This story contains sensitive content

Seconds probably seem like minutes to us both as I stand just staring.


“…What?” she asks.


I still don’t immediately answer. How can I? The answer is grave.


Her eyes widen to signal she waits for it still.


“Ummm, nothing,” I finally say. “Just gotta head to work soon.”


“Yeah, well, it definitely doesn’t look like ‘nothing’.”


My eyes try to communicate to her she’s right, but ah, what’s the use. I can’t even tell my own mother what’s really on my mind and has been for…far too long.


“How about I make you a nice, warm cup of hot cocoa before you head out?” she asks. “Maybe that’ll make you feel better about whatever’s troubling you.”


Not really.


“Thanks, Mama,” I push a smile through. “I really appreciate it.”

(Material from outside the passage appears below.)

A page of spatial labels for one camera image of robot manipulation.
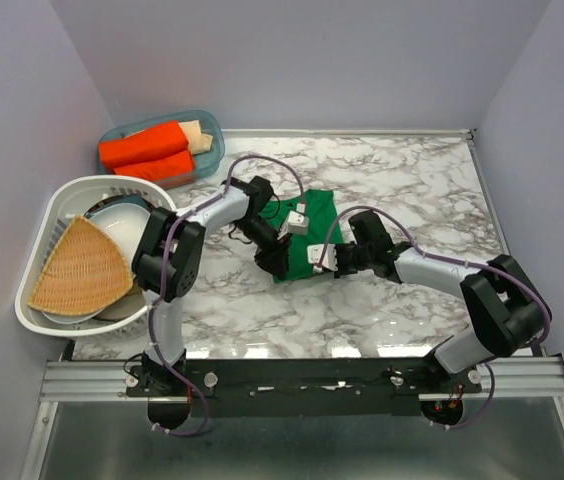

“Baby, of course. Anything for you. And if there’s ever anything you want to talk about, you just let me know, okay?”


My smile comes a little more naturally this time.


If only taking her up on her offer were that easy. If only I could share my thoughts with her as I did so easily once upon a time. If only they’re the kinds of thoughts you can share, without…


Sigh. If only.


*************


Later that day, my eyes don’t blink as they fix on the large black outline of a human body outside my office window. Laid out on a large white billboard, the image of a thermometer fake-pulsates within the outline’s “head.” Beside the outline is a big, thick green checkmark.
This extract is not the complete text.